TECHNICAL DEFINITION
A complete interaction cycle within a conversational AI system, comprising a user's utterance (input) and the subsequent AI model's response (output), forming a sequential dialogue history.
BACKGROUND
Prompt engineering is the process of structuring natural language inputs to produce specified outputs from a generative artificial intelligence (GenAI) model. Context engineering is the related area of software engineering that focuses on the management of non-prompt and prompt contexts supplied to the GenAI model, such as system instructions, metadata, API tools and tokens.

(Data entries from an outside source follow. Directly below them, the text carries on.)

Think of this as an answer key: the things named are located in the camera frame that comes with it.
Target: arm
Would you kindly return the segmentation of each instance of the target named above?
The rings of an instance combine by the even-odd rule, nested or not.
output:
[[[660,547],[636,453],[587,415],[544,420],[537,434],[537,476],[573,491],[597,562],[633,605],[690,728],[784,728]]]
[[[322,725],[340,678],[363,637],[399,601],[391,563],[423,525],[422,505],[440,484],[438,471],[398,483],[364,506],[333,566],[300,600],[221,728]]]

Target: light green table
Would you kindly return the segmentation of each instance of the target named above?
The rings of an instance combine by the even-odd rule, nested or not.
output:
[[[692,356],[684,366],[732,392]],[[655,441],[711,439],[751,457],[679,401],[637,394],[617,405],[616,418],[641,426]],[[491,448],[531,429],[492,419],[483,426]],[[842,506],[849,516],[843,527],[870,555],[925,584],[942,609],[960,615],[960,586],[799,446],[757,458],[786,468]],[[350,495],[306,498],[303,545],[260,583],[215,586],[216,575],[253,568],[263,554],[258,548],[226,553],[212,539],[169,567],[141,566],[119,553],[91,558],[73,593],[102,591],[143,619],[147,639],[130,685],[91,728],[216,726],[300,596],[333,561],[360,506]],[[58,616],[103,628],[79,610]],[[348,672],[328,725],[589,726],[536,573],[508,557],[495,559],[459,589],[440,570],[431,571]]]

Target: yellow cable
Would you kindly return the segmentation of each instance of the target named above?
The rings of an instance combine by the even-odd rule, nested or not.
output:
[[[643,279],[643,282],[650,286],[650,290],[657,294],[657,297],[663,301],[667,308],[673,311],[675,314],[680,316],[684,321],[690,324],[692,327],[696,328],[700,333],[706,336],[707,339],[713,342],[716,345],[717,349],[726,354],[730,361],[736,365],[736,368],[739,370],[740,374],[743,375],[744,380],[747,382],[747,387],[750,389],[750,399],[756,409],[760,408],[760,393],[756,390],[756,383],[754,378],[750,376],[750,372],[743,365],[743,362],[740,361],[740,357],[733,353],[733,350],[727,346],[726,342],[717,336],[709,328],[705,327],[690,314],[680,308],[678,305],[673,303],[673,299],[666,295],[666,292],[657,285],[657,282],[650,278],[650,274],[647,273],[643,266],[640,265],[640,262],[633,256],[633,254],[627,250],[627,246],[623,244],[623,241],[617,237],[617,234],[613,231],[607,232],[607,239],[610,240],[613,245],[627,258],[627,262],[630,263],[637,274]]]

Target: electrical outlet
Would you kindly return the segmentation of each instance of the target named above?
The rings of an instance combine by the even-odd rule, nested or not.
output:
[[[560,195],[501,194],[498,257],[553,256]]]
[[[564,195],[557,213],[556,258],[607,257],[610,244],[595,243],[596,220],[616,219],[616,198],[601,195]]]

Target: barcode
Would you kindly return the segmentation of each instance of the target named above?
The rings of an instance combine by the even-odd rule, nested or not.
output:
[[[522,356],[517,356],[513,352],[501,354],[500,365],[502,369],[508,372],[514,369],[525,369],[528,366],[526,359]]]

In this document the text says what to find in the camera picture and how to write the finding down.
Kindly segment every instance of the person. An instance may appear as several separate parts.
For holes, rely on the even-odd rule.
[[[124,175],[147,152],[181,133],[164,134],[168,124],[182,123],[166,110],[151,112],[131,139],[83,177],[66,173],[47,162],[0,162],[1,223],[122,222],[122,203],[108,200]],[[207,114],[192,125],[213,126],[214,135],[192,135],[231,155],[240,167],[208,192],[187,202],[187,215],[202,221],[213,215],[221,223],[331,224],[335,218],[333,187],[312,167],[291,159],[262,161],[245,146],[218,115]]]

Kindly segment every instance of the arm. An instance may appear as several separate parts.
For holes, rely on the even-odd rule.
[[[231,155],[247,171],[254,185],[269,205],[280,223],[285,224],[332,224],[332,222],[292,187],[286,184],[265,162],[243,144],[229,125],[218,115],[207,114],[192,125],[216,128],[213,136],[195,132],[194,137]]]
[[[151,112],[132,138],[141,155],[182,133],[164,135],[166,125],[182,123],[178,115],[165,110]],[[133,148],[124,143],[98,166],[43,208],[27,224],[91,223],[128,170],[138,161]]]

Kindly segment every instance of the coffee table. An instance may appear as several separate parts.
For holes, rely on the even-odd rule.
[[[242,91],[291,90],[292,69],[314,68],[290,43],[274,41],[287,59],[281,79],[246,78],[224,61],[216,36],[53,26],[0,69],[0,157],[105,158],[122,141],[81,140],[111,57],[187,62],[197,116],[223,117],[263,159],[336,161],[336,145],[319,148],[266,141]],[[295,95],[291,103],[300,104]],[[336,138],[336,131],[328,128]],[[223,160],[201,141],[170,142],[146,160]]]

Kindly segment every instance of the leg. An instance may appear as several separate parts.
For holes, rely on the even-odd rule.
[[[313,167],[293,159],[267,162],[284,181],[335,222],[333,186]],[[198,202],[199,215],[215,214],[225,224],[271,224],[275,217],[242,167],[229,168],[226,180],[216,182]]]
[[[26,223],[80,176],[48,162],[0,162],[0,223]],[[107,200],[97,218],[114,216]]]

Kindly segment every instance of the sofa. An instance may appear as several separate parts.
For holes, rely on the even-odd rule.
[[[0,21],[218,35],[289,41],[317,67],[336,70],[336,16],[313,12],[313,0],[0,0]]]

READ MORE ON WIKIPEDIASYNONYMS & ALIASES
- Dialogue turn
- conversational exchange
- interaction step
USAGE NOTE
The number of turns can impact context window limits and conversational flow.
DEVELOPERS
Organizations developing technology related to Turn.
OpenAI
A leading AI research and deployment company known for its large language models like GPT-3 and GPT-4, which are foundational to AI engineering and prompt design for conversational AI and complex 'turns'.
Google AI
Google's division for AI research and development, responsible for models like Gemini and extensive work in conversational AI and natural language processing, where prompt design and managing dialogue 'turns' are critical.
Anthropic
An AI safety and research company that develops advanced AI systems, including the Claude family of models. They emphasize responsible AI and prompt engineering, often involving complex conversational 'turns' and ethical considerations.
Microsoft Azure AI
Microsoft's cloud AI platform offering tools and services for AI development, including prompt engineering frameworks like Semantic Kernel and orchestrating multi-step AI workflows and conversational agents.
Hugging Face
Provides open-source tools, datasets, and models that are central to AI engineering, allowing developers to experiment with and deploy various language models and refine prompt designs for different applications and 'turns'.
LangChain
An open-source framework designed for developing applications powered by large language models, explicitly facilitating prompt management, chaining multiple prompts, and managing conversational memory across 'turns'.
LlamaIndex
An open-source data framework for LLM applications, focused on enabling LLMs to work with custom data sources. It is often used in conjunction with LangChain to manage and query information across conversational 'turns'.
Cohere
Develops enterprise-grade large language models and provides tools for developers to build powerful AI applications. Their focus on customizability and retrieval-augmented generation involves advanced prompt design and managing information flow across 'turns'.